Leeds Institute of Cardiovascular and Metabolic Medicine, Faculty of Medicine and Health, University of Leeds, Leeds LS2 9JT, UK.
Vascul Pharmacol. 2020 Sep;132:106776. doi: 10.1016/j.vph.2020.106776. Epub 2020 Jul 21.
Phosphatidylinositol 4,5-bisphosphate (PIP) acts as substrate and unmodified ligand for Gq-protein-coupled receptor signalling in vascular smooth muscle cells (VSMCs) that is central for initiating contractility. The present work investigated how PIP might perform these two potentially conflicting roles by studying the effect of myristoylated alanine-rich C kinase substrate (MARCKS), a PIP-binding protein, on vascular contractility in rat and mouse mesenteric arteries. Using wire myography, MANS peptide (MANS), a MARCKS inhibitor, produced robust contractions with a pharmacological profile suggesting a predominantly role for L-type (CaV1.2) voltage-gated Ca channels (VGCC). Knockdown of MARCKS using morpholino oligonucleotides reduced contractions induced by MANS and stimulation of α-adrenoceptors and thromboxane receptors with methoxamine (MO) and U46619 respectively. Immunocytochemistry and proximity ligation assays demonstrated that MARCKS and CaV1.2 proteins co-localise at the plasma membrane in unstimulated tissue, and that MANS and MO reduced these interactions and induced translocation of MARCKS from the plasma membrane to the cytosol. Dot-blots revealed greater PIP binding to MARCKS than CaV1.2 in unstimulated tissue, with this binding profile reversed following stimulation by MANS and MO. MANS evoked an increase in peak amplitude and shifted the activation curve to more negative membrane potentials of whole-cell voltage-gated Ca currents, which were prevented by depleting PIP levels with wortmannin. This present study indicates for the first time that MARCKS is important regulating vascular contractility and suggests that disinhibition of MARCKS by MANS or vasoconstrictors may induce contraction through releasing PIP into the local environment where it increases voltage-gated Ca channel activity.
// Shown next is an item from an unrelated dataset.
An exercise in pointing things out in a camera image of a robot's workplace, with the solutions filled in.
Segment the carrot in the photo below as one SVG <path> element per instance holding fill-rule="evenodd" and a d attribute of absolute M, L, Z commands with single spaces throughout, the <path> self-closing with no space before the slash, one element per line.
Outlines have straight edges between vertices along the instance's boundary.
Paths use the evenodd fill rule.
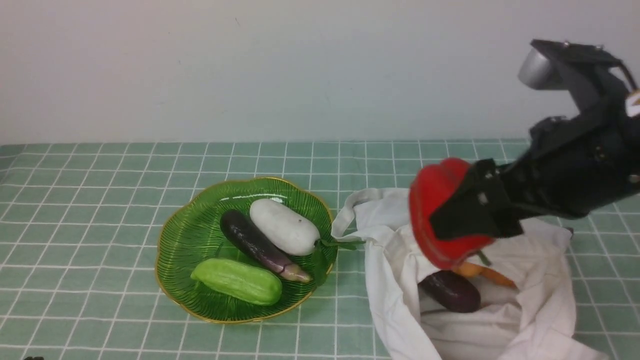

磷脂酰肌醇 4,5-二磷酸(PIP)作为底物和未修饰的配体,参与血管平滑肌细胞(VSMCs)中的 Gq 蛋白偶联受体信号转导,这对于启动收缩性至关重要。本研究通过研究肌酰化丙氨酸丰富的 C 激酶底物(MARCKS),一种 PIP 结合蛋白,对大鼠和小鼠肠系膜动脉血管收缩性的影响,来研究 PIP 如何发挥这两个潜在冲突的作用。使用线描记法,MARCKS 抑制剂 MANS 肽(MANS)产生了强大的收缩作用,其药理学特征表明其主要作用是 L 型(CaV1.2)电压门控钙通道(VGCC)。使用 MORFOLINO 寡核苷酸(MO)对 MARCKS 进行敲低,可减少 MANS 诱导的收缩以及刺激α-肾上腺素能受体和血栓素受体分别用甲氧胺(MO)和 U46619 引起的收缩。免疫细胞化学和接近性连接测定表明,MARCKS 和 CaV1.2 蛋白在未刺激的组织中在质膜上共定位,MANS 和 MO 减少了这些相互作用,并诱导 MARCKS 从质膜向细胞质易位。斑点印迹显示,在未刺激的组织中,MARCKS 与 PIP 的结合比 CaV1.2 更多,而这种结合模式在受到 MANS 和 MO 刺激后发生逆转。MANS 引起全细胞膜电压门控钙电流的峰值幅度增加,并将激活曲线移至更负的膜电位,这可以通过用渥曼青霉素耗尽 PIP 水平来预防。本研究首次表明 MARCKS 对血管收缩性很重要,并表明 MANS 或血管收缩剂对 MARCKS 的抑制作用可能通过将 PIP 释放到局部环境中,从而增加电压门控钙通道的活性来引起收缩。